FEAR 3 : ACNOWLEDGING PEOPLE.

A usual day for DD contains waking up, getting ready, getting into the lift, saying “hari om”[I don’t know why, but I love saying it] to the liftman, walking out of the building after a brisk “ram ram” to the watchman, walking to school[unless the car is free], mouthing “hello’s” to all the people around me, including car-washers, dog-walkers, morning-walkers, drivers, other watchmen, other schoolmates, the guys from the jents parlour, Suresh the gift shop owner. Finally I reach school. Then DD’s routine is high five-ing all the guys, smiling at the girls, and saying the monotonous ‘good morning’ to the teachers. The break involves even more hello/high five/smile/nod-ing at the various people around, with the eyes spinning making sure no one misses the acknowledgement. Getting back home at 1:30 in the afternoon involves even more nodding-and-smiling, bye-see-you-tomorrow-ing to the mates, and waves to the acquaintances, and also a bit of Namaste-auntie-ing and Hello-uncle-ing, since I go past those women who go to their grocery shops etc, another batch of hari-om-ing and ram-ram-ing to the watchmen, who by the way, are the ones from the second shift. Going to play in the evening involves a LOT of hi-ing to my playmates, and also those invigorating HELLO!’s to the senior citizens sitting and chatting, none of whom I know personally. Taking my dog for a walk at night again involved “jevlat ka?[had your dinner?]”-ing at the watchman, and HATT!!-ing at the stray dogs.
See what I mean? It’s bloody vexatious, if that’s the word I want. Acknowledging people just impedes my normal way of existence. Very often, the only thing I desiderate during my public appearances is wearing a mask so that I don’t have to acknowledge all the people I meet. I was going to write ‘all the people I know’, but I refrained, because half of the people I acknowledge on the streets are perfect strangers, who I’ve pulled into my life by my smiles and other greetings. If DD meets any person’s eyes for more than one second, and the person doesn’t shift his glance elsewhere, something within DD forces him to display his 32, and cajoles DD into greeting the person on further meetings.

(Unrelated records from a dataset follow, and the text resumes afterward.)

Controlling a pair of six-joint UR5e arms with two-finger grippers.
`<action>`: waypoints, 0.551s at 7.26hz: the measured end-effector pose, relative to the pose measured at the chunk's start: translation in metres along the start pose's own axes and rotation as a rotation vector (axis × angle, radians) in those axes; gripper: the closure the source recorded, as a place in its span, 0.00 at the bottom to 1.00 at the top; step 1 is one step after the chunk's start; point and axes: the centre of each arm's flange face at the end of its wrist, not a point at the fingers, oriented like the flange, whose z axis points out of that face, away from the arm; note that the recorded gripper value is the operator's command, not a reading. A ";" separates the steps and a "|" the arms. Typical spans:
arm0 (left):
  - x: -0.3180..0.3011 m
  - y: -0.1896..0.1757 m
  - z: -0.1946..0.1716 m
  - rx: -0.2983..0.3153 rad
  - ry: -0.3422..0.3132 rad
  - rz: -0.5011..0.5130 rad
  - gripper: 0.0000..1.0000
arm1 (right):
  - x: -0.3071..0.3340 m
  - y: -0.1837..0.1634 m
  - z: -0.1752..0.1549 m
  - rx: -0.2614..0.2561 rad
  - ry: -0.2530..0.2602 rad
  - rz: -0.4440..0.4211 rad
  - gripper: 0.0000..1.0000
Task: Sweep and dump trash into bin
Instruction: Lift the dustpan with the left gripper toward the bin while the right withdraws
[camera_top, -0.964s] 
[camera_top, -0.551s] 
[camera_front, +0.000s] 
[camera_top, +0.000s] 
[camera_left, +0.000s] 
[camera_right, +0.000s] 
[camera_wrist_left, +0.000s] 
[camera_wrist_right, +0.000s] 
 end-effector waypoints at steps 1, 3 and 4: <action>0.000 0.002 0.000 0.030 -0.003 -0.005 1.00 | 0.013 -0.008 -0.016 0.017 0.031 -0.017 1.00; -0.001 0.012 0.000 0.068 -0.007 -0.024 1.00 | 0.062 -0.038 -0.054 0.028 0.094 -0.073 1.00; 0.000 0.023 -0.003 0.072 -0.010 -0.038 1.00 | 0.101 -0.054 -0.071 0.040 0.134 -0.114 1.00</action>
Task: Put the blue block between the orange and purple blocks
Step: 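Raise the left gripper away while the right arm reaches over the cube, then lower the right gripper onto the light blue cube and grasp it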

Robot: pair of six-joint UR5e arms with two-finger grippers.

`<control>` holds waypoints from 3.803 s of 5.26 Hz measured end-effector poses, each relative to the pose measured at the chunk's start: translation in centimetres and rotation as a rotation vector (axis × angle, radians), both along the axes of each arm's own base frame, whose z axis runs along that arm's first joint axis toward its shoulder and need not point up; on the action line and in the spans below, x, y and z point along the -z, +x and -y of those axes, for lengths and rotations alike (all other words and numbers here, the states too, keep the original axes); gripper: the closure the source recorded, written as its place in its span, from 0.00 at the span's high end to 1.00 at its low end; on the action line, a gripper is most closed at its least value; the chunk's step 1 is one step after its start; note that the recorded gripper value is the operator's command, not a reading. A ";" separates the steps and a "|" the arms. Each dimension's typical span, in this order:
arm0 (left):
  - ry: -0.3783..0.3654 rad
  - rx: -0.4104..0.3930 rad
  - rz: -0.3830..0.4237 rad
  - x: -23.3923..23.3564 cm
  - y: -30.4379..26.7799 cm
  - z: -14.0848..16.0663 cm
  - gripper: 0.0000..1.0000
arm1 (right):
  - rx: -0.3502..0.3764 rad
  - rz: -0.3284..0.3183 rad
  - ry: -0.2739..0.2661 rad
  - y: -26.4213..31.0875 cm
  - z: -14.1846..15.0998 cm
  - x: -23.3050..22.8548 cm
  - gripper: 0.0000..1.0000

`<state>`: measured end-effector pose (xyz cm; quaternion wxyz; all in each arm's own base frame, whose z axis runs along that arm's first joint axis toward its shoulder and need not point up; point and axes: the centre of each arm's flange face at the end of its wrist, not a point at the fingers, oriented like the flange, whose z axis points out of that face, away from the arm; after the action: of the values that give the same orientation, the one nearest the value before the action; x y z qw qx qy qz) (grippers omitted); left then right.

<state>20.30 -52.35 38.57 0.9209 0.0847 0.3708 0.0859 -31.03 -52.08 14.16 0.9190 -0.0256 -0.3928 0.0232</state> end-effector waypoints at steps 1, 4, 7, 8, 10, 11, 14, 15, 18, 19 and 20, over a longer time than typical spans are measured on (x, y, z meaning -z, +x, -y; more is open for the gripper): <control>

Thus, public appearances make me start fretting. This isn’t the only thing. Somehow I feel this guilt if I miss acknowledging one person. Have a look at me in the break, my eyes are constantly moving here and there, making sure I miss no smiles or nods or pats-on-the-backs, with the only assuagement coming from staring at my feet, ensuring that anyone who looks at me thinks I’m ‘unavailable for greetings’. If anyone acknowledges me with a smile or a wave, and I don’t reciprocate, it absolutely kills me. Thus, acknowledging people, my third fear, scares the crap out of me. This is my shortest post yet, but, as I say, what the heck.
Coming up, finally, my WORST fear.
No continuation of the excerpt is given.